## Work required
I would like the number of lines in the data that contain the word "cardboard". Please give that number alone.

## Data section

◇ ◇ ◇ ◇ ◇ ◇ ◇

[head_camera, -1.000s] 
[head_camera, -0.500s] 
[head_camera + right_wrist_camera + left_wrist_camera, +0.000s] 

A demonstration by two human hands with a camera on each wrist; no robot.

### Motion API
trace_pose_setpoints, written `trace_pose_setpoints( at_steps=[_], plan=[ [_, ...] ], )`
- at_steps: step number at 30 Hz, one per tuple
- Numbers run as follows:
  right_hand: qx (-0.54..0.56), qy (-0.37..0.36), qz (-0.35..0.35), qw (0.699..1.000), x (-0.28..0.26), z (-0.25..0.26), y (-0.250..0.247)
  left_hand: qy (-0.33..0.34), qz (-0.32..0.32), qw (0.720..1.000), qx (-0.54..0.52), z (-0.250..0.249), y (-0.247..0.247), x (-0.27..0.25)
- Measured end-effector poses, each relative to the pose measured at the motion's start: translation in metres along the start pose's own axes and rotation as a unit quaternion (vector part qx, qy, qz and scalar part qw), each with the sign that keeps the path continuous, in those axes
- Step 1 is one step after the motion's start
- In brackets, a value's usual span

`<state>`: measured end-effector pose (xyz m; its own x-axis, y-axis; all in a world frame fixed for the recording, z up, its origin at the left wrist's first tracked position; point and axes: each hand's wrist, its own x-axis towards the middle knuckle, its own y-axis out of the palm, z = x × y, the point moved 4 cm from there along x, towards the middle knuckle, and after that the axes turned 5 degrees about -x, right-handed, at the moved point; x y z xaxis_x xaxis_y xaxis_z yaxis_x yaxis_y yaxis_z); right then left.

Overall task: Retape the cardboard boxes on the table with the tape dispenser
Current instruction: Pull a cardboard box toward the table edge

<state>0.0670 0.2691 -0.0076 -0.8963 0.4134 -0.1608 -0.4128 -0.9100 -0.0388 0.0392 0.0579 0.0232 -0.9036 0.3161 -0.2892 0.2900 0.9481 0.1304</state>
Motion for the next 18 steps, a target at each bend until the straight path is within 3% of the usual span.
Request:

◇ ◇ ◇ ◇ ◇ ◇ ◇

## Solution for this exercise
2